Es folgt nun auf dem Flyer eine kleine Liste mit Lebensmitteln, vor denen gewarnt wird:

 Auch hier geht es wieder bunt querbeet. Der Verzicht auf einiges im Flyer angegebenes ist immer sinnvoll und besonders, wenn noch ein Baby mitisst (Alkohol, Nikotin, Drogen, Diäten, Stress, Zucker, Fertigprodukte), manches kann sinnvoll sein, z. B. wenn das Baby eine empfindliche Verdauung hat (blähende Speisen, Zwiebel), manches wird  in Maßen von  einigen Baby vertragen (Kaffee, Schwarztee), von anderen gar nicht. Die meisten haben gar kein Problem, wenn ihre Mama  saure Früchte oder ungeschältes Getreide schnabuliert.  Bei Knoblauch in der Nahrung trinken viele Babys sogar besser.

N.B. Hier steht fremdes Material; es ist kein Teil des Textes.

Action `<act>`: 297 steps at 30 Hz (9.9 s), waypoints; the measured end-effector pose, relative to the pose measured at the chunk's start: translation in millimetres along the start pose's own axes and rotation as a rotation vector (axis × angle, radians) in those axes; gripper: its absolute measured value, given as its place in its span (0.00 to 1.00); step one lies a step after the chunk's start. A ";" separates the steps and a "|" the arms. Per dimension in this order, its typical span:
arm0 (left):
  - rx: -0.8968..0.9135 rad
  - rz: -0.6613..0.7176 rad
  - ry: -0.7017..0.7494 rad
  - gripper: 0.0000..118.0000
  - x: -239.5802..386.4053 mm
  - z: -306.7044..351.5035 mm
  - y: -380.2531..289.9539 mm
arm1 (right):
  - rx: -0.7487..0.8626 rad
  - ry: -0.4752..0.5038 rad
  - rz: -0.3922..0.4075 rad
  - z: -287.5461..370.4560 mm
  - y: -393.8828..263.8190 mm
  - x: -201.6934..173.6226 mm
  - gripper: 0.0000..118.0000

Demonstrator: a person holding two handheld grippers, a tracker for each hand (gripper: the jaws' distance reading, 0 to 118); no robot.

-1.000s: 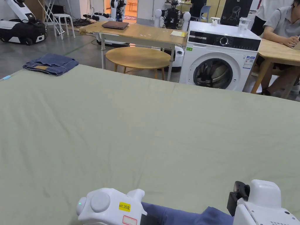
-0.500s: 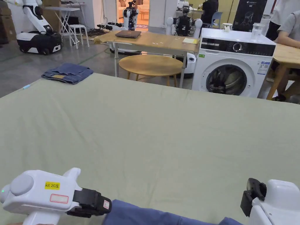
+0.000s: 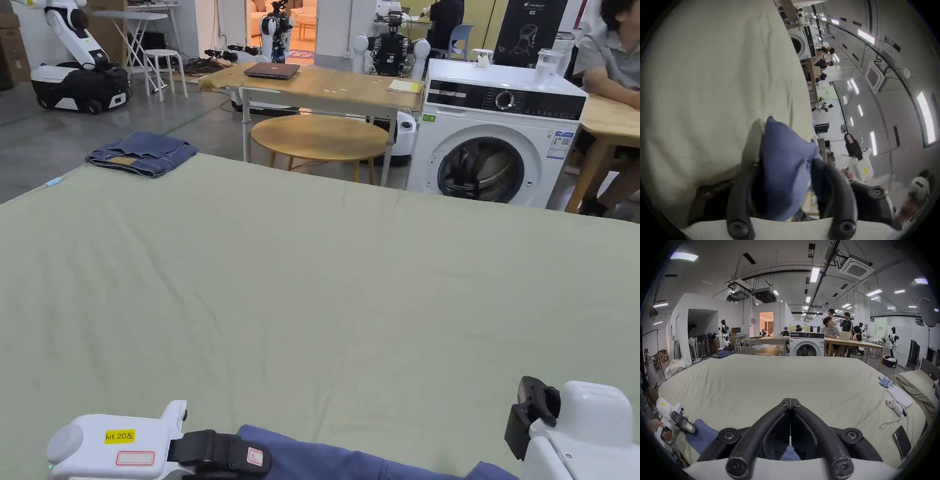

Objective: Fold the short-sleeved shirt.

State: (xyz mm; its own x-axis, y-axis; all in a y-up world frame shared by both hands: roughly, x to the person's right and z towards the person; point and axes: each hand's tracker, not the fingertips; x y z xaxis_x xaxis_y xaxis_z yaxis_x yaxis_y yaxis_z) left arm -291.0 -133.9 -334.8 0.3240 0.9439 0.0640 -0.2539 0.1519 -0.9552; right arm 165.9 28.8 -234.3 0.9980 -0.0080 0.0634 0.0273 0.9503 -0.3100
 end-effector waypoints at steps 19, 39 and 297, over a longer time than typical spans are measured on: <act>0.169 -0.173 0.392 0.02 127.3 83.9 -4.3 | -0.004 0.001 0.019 -0.3 5.0 3.7 0.00; -0.004 -0.350 0.574 0.02 245.9 -13.0 -21.6 | -0.019 0.015 0.011 -0.3 2.0 6.5 0.00; 0.868 -0.916 0.818 0.00 222.3 -75.7 -61.8 | 0.102 -0.027 -0.029 -27.1 16.9 -23.4 0.00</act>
State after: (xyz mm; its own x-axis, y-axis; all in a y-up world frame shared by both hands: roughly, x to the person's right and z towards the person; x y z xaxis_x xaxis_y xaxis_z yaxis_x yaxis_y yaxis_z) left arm -134.3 44.3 -283.4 0.9959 0.0535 0.0736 -0.0384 0.9804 -0.1933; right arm 144.5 36.6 -266.8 0.9949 -0.0293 0.0968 0.0491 0.9766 -0.2092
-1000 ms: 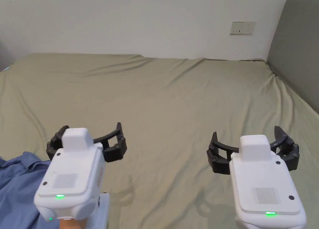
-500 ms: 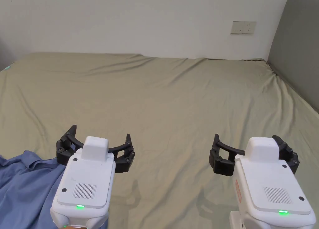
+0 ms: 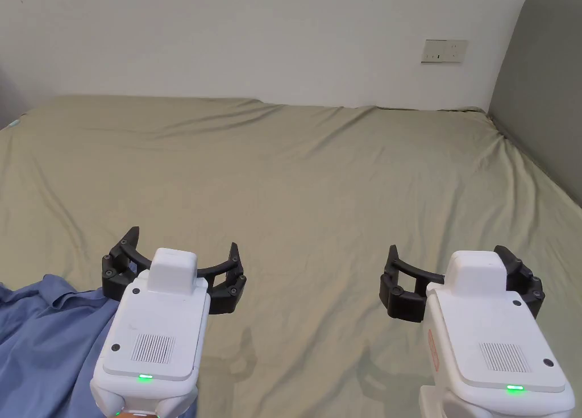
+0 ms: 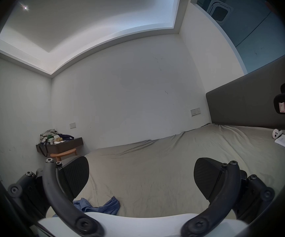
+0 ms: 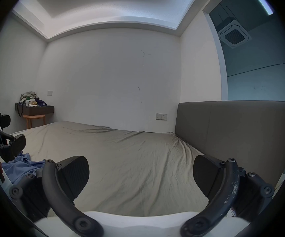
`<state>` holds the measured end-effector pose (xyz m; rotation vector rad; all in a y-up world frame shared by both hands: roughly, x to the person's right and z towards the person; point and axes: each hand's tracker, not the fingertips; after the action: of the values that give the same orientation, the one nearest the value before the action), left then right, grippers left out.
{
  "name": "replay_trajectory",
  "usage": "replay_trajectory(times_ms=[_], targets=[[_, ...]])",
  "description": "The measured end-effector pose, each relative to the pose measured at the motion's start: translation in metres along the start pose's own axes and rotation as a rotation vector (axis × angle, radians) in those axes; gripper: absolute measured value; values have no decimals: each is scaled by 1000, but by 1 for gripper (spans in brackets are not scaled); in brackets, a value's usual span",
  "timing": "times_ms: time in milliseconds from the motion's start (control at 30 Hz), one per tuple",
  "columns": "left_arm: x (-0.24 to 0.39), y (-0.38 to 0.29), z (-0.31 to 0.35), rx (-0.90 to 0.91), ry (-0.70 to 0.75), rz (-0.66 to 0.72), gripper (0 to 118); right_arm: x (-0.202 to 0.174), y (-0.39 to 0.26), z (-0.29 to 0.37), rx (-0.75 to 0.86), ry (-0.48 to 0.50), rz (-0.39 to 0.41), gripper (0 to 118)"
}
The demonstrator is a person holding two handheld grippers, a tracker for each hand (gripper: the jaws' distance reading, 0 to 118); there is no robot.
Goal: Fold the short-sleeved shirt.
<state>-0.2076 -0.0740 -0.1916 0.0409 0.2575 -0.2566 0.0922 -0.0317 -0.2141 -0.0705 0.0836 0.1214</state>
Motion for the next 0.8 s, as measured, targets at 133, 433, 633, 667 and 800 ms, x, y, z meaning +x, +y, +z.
replay_trajectory(times_ms=[133,433,633,667,800], targets=[[-1,1,0,4,4,8,118,1,0,-1,-3,0,-4,118],[-3,3,0,4,9,13,118,1,2,0,-1,4,-2,118],[-3,3,0,6,16,12,118,1,3,1,1,8,2,118],[-3,3,0,7,18,10,118,1,3,1,3,9,3,118],[-3,4,0,7,16,12,118,1,4,1,4,9,1,118]])
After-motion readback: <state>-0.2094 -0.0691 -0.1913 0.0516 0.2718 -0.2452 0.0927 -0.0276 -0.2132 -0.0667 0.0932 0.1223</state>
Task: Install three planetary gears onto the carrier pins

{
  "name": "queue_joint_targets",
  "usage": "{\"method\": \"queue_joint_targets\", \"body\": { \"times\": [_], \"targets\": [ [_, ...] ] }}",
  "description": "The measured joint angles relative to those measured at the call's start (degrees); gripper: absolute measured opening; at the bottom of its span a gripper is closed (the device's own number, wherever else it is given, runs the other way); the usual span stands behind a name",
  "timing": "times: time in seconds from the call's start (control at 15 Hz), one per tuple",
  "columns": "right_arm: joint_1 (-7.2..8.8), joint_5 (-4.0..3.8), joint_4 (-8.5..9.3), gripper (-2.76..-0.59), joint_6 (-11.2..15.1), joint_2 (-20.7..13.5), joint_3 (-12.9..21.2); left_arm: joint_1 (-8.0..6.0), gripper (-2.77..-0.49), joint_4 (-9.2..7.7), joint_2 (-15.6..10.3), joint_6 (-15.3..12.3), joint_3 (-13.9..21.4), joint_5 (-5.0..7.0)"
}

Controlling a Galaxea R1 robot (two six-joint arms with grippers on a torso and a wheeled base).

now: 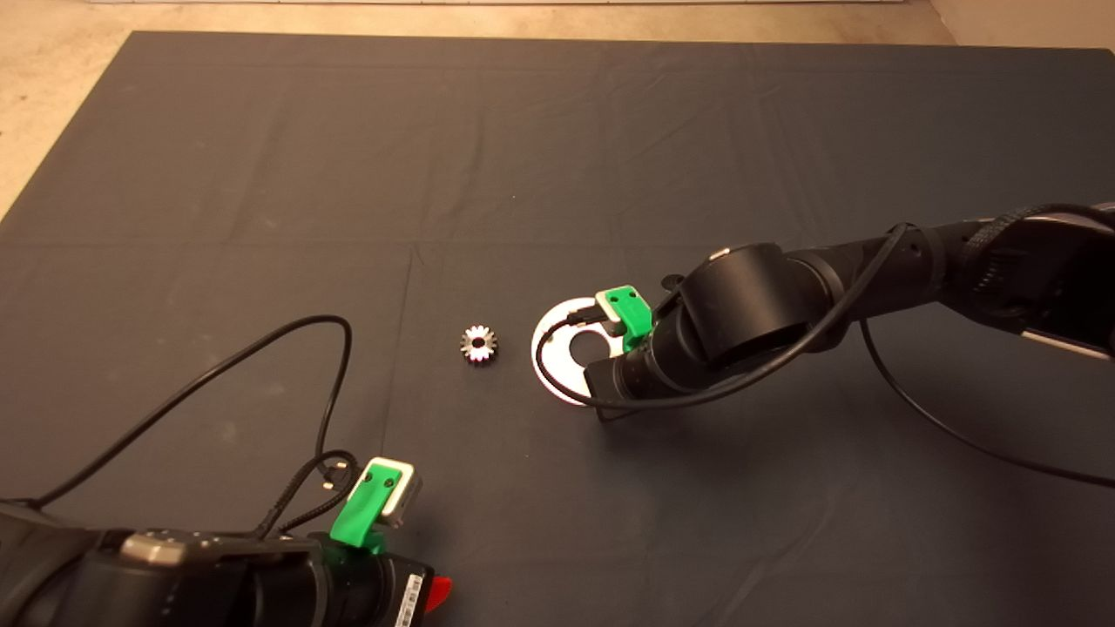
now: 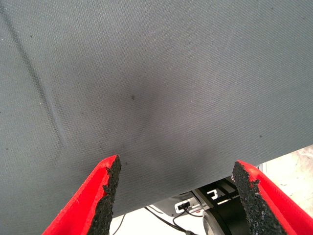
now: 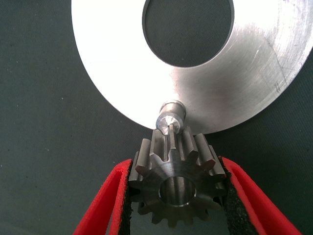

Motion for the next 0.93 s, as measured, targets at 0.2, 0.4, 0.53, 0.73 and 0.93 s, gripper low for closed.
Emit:
{"method": "queue_joint_targets", "body": {
  "times": [0.2,0.4,0.53,0.73,0.93],
  "targets": [
    [0.91,0.04,0.00,-2.29,0.00,0.02,-0.27,0.00,-1.64,0.00,0.00,0.00,0.00,0.00],
    [2.20,0.13,-0.02,-2.29,0.00,0.12,-0.29,0.00,-1.64,-0.01,0.00,-0.01,0.00,0.00],
    [2.89,0.11,-0.02,-2.29,0.00,0.12,-0.29,0.00,-1.64,0.00,0.00,-0.01,0.00,0.00],
    [2.84,0.12,0.00,-2.29,0.00,0.12,-0.29,0.00,-1.64,0.00,-0.02,-0.01,0.00,0.00],
    [2.86,0.15,0.00,-2.29,0.00,0.15,-0.29,0.00,-1.64,0.00,0.00,-0.01,0.00,0.00]
  ]
}}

Verträgt das Baby kein Kuhmilcheiweiß (kleinste Partikel gehen in die Muttermilch über), so muss die Mutter  ganz auf Milch und Milchprodukte verzichten.

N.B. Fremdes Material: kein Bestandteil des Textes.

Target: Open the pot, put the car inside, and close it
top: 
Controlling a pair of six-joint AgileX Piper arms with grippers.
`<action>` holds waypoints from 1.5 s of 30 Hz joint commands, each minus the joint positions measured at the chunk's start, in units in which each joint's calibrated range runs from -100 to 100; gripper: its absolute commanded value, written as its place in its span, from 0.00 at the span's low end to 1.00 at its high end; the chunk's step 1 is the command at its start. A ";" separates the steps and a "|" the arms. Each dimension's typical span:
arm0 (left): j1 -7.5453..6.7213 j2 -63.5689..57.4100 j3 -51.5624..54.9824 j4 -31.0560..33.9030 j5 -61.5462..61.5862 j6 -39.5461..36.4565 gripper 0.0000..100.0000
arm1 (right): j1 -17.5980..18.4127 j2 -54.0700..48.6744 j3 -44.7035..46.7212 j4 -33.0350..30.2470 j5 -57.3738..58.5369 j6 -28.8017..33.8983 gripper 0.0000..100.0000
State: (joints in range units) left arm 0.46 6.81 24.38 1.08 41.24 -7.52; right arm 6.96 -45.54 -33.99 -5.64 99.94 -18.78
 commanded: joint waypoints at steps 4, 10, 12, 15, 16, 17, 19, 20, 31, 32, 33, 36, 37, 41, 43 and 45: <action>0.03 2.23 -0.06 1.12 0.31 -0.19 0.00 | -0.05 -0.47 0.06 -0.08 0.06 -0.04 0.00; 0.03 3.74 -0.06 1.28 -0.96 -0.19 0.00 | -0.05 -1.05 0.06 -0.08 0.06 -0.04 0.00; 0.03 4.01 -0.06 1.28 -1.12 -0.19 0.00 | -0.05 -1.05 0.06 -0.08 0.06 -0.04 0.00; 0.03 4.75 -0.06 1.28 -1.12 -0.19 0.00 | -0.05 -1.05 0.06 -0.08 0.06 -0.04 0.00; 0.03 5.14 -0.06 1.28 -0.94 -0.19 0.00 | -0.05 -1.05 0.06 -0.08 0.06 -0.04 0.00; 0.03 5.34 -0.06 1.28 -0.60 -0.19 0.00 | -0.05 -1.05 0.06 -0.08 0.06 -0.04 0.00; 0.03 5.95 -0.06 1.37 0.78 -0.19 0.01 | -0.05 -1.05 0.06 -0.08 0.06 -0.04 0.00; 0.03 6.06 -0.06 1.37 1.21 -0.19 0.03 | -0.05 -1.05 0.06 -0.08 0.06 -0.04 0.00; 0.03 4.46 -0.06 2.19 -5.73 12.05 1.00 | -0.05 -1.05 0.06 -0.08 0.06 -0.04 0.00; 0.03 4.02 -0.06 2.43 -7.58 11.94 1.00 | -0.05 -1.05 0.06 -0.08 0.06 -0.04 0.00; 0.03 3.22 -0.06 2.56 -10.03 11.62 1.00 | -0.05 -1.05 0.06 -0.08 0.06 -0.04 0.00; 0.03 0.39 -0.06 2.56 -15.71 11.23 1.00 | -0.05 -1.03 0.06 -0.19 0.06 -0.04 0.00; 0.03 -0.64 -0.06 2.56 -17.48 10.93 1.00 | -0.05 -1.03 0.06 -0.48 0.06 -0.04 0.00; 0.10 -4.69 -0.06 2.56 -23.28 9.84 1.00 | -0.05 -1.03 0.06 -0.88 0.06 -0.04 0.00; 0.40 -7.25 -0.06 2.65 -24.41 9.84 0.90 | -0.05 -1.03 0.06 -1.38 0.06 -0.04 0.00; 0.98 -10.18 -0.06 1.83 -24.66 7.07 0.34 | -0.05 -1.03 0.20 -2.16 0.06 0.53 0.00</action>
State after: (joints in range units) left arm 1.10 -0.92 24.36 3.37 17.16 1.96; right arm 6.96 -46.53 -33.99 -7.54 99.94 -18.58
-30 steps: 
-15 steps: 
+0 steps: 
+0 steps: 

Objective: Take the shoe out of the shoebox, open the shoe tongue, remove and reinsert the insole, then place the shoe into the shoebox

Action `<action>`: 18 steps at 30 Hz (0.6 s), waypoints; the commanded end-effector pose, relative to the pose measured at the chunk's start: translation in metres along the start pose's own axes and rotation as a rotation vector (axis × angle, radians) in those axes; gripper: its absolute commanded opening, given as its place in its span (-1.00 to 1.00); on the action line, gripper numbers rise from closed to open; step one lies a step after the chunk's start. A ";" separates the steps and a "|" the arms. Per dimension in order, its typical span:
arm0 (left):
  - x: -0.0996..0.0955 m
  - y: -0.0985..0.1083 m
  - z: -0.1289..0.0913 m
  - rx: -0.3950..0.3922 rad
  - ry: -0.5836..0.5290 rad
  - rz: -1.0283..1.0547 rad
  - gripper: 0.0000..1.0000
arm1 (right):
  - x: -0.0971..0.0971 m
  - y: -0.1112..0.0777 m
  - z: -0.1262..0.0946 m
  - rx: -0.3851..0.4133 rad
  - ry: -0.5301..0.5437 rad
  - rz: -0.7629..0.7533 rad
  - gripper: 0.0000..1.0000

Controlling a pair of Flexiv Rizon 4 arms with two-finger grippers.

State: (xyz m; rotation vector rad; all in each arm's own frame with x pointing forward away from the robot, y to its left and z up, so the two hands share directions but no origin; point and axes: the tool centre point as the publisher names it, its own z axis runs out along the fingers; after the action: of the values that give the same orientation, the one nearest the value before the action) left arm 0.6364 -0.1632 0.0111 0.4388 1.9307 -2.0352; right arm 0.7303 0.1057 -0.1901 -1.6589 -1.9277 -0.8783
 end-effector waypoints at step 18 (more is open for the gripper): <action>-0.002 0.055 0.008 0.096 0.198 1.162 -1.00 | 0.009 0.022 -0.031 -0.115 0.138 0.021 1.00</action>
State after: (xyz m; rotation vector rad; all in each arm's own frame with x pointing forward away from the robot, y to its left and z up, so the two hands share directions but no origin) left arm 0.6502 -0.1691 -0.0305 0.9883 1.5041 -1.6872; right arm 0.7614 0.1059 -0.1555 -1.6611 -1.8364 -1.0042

Bei den Tipps zu Blähungen stach mir besonders der 2-fache Hinweis auf Milchzuckerunverträglichkeit mit notwendigem Abstillen ins Auge. Ich glaube, hier wurde vielleicht die gerade oben erwähnte Kuhmilcheiweißallergie mit einem Milchzucker/Laktase Ungleichgewicht verwechselt. Bei ersterem soll nicht abgestillt werden, sondern die Mutter muss auf jegliches aus Milch verzichten. Abstillen macht meist keinen Sinn, da die betroffenen Säuglinge auf die allermeisten Ersatznahrungen auch allergisch reagieren können. Bei der sog. „Unverträglichkeit gegen Milchzucker“ fehlt dem Baby meist nicht die zum Verdauen des Milchzuckers nötige Laktase, dies kommt nur sehr, sehr selten vor, meist handelt es sich um ein Ungleichgewicht. In diesen Fällen hat die Mutter sehr viel Milch und das Baby bekommt beim Trinken zu viel von der milchzuckerreichen Vordermilch und zu wenig von der milchzuckerärmeren, fettreicheren Hintermilch. Die vom Baby hergestellte Menge an Laktase-Enzym, reicht dann nicht aus, den gesamten Milchzucker (Laktose) abzubauen, es kommt zu Blähungen. Durch ein geeignetes Stillmanagement können Enzym und Milchzucker wieder in Balance kommen und ein Abstillen ist nicht notwendig. 

Und nun zum letzten Punkt, es fehlt an Muttermilch:

Warum, um alles auf der Welt, steht das Wichtigste am Schluss, nach Hühnersuppe und Eisverbot?

Wer hat nur diesen Flyer verbrochen?